Оказалось — фотографа вызывал. Велел немедленно найти и доставить. Мастер светописи оказался сильно взъерошен и слегка пьян, нецензурно ругался, что его заставили среди ночи работать без премии, и пытался вытребовать у дяди Гиляя оплату извозчика, которой нормальному человеку должно было хватить на поездку до Петербурга и назад. Владимир Алексеевич внимания на это не обращал, а только послал того фотографировать операционную, карету скорой помощи, медицинскую укладку в открытом виде, и прочую обязательную программу. Непрерывно ворча, фотограф свою работу делал. На предложение запечатлеть кучера, звонящего в колокол, которым мы, кстати, уже и не пользовались, снисходительно сообщил, что и сам знает, где и что снимать. И я самоустранился. Чего мешать профессионалам?

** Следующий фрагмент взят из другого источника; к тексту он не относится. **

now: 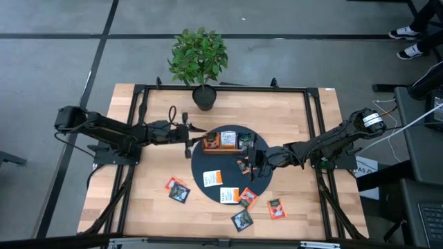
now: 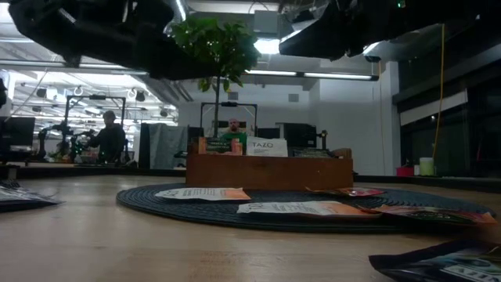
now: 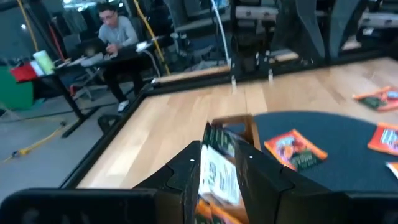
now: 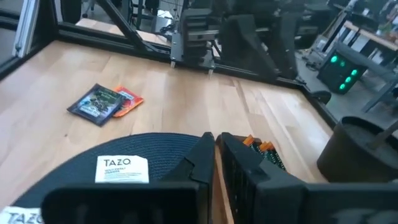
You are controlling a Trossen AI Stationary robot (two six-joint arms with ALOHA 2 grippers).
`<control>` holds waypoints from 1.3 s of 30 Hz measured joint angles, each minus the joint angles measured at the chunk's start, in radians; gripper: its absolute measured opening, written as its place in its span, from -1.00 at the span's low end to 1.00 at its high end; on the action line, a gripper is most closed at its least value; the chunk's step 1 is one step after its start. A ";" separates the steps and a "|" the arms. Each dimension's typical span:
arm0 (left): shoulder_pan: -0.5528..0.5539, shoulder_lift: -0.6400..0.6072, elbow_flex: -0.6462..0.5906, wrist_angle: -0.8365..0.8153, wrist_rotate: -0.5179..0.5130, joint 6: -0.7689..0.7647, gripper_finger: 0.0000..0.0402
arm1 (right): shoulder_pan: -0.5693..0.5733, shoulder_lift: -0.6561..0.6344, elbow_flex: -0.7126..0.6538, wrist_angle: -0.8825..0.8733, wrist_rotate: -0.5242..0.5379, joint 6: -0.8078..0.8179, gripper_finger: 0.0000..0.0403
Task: Pick & Place Tea
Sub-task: Put the violet tea bag into the right side of the wooden organizer
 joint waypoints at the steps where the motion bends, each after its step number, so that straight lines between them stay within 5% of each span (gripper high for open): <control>1: -0.020 -0.009 0.000 -0.022 -0.030 0.002 -0.51 | 0.000 0.000 0.000 0.000 0.000 -0.013 -0.83; 10: -0.220 -0.024 0.114 -0.315 -0.292 -0.019 -0.51 | 0.000 0.000 0.000 0.001 0.000 -0.017 -0.83; 31: -0.540 0.013 0.311 -0.708 -0.447 -0.338 -0.51 | 0.044 0.001 0.000 -0.059 -0.052 0.161 -0.83; 39: -0.613 0.094 0.415 -0.955 -0.412 -0.509 -0.51 | 0.043 0.001 0.000 -0.074 -0.053 0.162 -0.83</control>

Тут меня отвлекли, что-то там якобы срочное в приемном покое. А когда я вернулся через минуту, оказалось, что всех собирают для общей фотографии. Я поначалу хотел отлучиться, навести марафет, а потом и сам устыдился этой мысли. Пригладил волосы пятерней, и стал в строй на указанное место.
И только когда проводил Гиляровского, который клятвенно обещал и материал для визирования предоставить, чтобы ничего не напутать, и фотографии подарить, посмотрел в зеркало. Хорош же я буду на фото. Один ус залихватски закручен, второй — висит сосулькой. Прямо Сальвадор Дали местного разлива.

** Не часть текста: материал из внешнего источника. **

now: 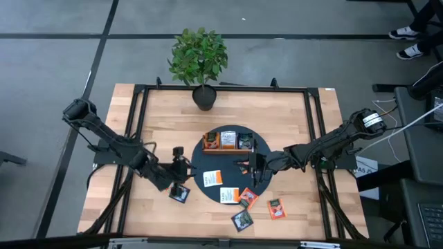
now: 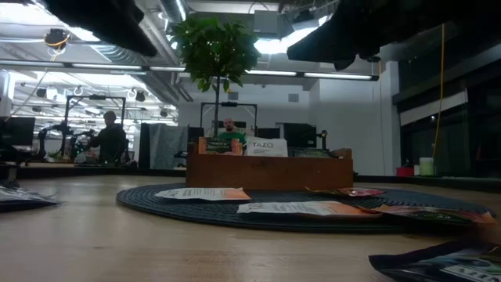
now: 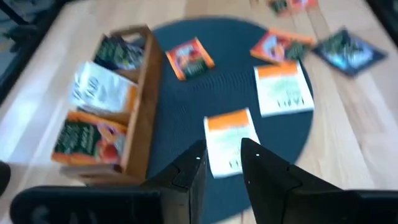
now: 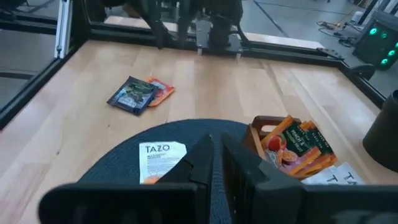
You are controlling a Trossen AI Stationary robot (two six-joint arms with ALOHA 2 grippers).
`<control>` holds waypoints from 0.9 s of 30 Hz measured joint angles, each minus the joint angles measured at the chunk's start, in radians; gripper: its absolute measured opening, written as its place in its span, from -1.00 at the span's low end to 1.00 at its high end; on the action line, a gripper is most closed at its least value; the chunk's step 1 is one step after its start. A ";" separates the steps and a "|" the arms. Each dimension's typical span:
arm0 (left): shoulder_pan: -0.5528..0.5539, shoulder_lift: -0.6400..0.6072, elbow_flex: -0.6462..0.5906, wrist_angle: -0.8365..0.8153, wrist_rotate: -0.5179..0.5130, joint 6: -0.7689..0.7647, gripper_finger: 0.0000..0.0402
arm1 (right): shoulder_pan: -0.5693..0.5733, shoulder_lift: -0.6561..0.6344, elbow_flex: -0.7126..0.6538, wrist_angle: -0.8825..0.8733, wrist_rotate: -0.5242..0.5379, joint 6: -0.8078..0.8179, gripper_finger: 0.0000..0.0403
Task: Pick & Place Tea
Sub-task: Put the violet tea bag into the right side of the wooden organizer
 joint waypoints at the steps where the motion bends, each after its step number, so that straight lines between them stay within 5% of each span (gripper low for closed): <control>1: -0.011 0.015 0.018 -0.034 -0.003 -0.014 -0.51 | 0.000 0.000 0.000 -0.005 0.000 0.000 -0.83; 9: -0.068 0.082 0.178 -0.374 0.096 -0.329 -0.51 | 0.000 0.000 0.000 -0.007 0.000 0.000 -0.83; 19: -0.070 0.082 0.199 -0.460 0.369 -0.665 -0.51 | 0.000 0.000 0.000 -0.016 -0.002 0.000 -0.83; 27: -0.069 0.082 0.198 -0.590 0.405 -0.848 -0.51 | 0.000 0.000 0.000 -0.095 -0.003 0.004 -0.83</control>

Утро прекрасно до той самой секунды, как приходится вставать и идти на работу. И даже удивиться иногда получается — вот пять минут назад всё отлично, за исключением отсутствия капучино, потому что и у Кузьмы, и у его помощника Алексея таланта взбивать горячее молоко в крепкую пенку нет. А двумя этажами ниже оказывается, что ты бездарно тратил драгоценное время вместо того, чтобы сгорать на работе. И всем от тебя что-то надо. Моровский жалуется на врачей, доктора в один голос призывают разобраться с фельдшерами и диспетчерской службой, Чириков предательски пытается обратить внимание на какие-то счета, Должиков с улыбкой великомученика ждет своей очереди выгрузить на мой стол кучу каких-то писем, требующих ответа, а Вика в это время пытается поделиться впечатлениями от работы фотографа, и, кажется, утверждает, что жизнь утратит краски без нового немецкого аппарата, который она подсмотрела у залетного специалиста из Ведомостей.

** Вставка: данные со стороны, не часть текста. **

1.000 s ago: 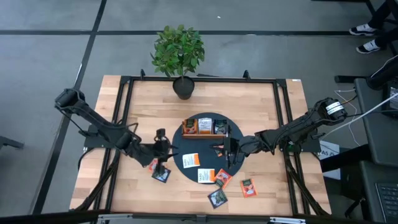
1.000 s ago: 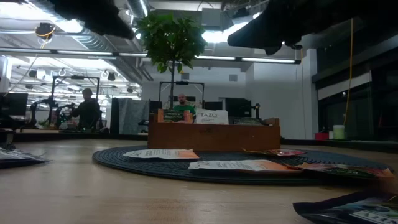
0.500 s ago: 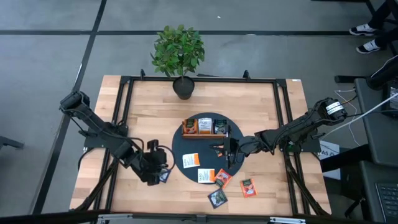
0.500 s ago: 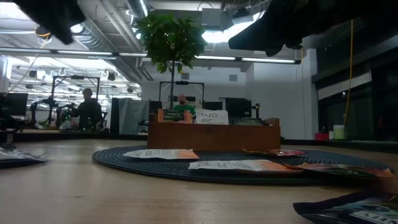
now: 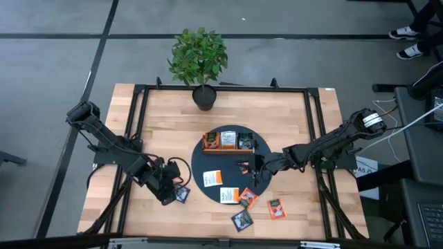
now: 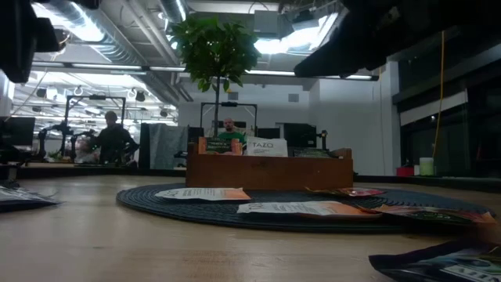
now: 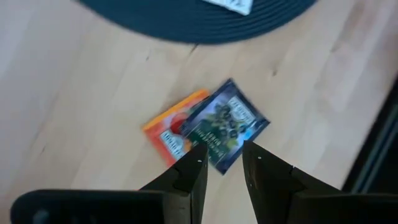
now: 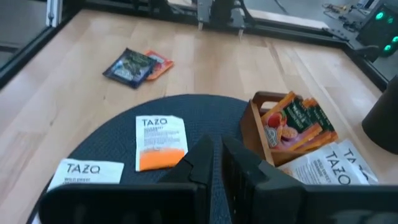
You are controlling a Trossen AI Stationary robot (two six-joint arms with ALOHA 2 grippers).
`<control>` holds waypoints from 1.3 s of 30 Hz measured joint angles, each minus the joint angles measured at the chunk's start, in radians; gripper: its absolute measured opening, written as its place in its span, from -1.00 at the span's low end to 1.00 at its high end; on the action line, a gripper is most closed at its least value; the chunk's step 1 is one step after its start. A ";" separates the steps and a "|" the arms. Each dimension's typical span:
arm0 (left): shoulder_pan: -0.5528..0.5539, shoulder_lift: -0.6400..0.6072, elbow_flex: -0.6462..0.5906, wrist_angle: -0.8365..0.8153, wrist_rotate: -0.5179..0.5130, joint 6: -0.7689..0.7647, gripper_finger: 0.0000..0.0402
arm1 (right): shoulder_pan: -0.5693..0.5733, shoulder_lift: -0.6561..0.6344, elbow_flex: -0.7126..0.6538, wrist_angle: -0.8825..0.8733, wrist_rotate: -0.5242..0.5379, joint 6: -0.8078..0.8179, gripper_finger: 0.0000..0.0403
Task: Pick & Place Tea
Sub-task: Put the violet tea bag into the right side of the wooden organizer
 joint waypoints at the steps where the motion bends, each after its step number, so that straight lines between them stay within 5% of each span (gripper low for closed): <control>1: 0.000 0.000 0.000 -0.011 0.000 -0.013 -0.51 | 0.000 0.000 0.000 -0.004 0.000 0.003 -0.83; 10: -0.001 -0.001 -0.005 -0.022 0.011 -0.041 -0.51 | 0.000 0.000 0.000 -0.020 -0.051 0.021 -0.83; 19: -0.015 -0.020 -0.152 0.083 0.099 -0.048 -0.51 | 0.000 0.000 0.000 -0.019 -0.051 0.018 -0.83; 27: -0.052 -0.204 -0.286 0.119 0.058 -0.129 -0.52 | 0.000 0.000 0.000 -0.019 -0.050 0.018 -0.83; 32: -0.061 -0.332 -0.382 0.305 0.035 -0.170 -0.52 | 0.000 0.000 0.000 -0.019 -0.050 0.018 -0.83; 39: -0.032 -0.349 -0.404 0.362 -0.015 -0.221 -0.51 | 0.000 0.000 0.000 -0.018 -0.050 0.018 -0.83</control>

Что ж вы за люди такие? Почему вам надо отравить мой день? Я принял волевое решение — сказал всем, чтобы подождали пять минут, и закрылся в кабинете. Оказалось, что мой секретарь длительное время овладевал искусством ниндзюцу. Других объяснений его проникновению в кабинет вслед за мной я не видел. Но раз хочется человеку поработать, кто я такой, чтобы ему препятствовать?
— В первую очередь — напечатать письмо с извинениями Великой княгине. Я вчера манкировал ее приглашением. Объяснить, что помехой стали служебные обязанности, требовавшие моего участия. Можешь вложить заметку из газеты в письмо. Остальное — после.